**DATA SECTION:**

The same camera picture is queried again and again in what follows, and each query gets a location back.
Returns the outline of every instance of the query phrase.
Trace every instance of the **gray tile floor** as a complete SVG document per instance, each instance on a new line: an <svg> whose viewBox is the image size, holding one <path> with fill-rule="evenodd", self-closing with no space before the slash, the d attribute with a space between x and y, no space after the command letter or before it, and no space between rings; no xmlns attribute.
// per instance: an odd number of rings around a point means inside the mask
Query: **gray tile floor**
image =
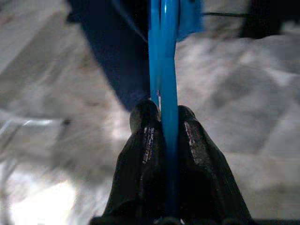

**GOAL OF THE EXERCISE:**
Print the data exactly as written, dropping any images it holds.

**RESPONSE BOX:**
The same camera picture is queried again and again in what follows, and each query gets a location back.
Returns the outline of every instance of the query phrase.
Trace every instance of the **gray tile floor** as a complete SVG document per instance, each instance on a new line: an <svg> whose viewBox is the image size, holding one <path> with fill-rule="evenodd", self-closing with no space before the slash, the d attribute with a space between x and y, no space after the command letter or before it, and no space between rings; no xmlns attribute.
// per instance: an odd number of rings around a point means inside the mask
Query: **gray tile floor**
image =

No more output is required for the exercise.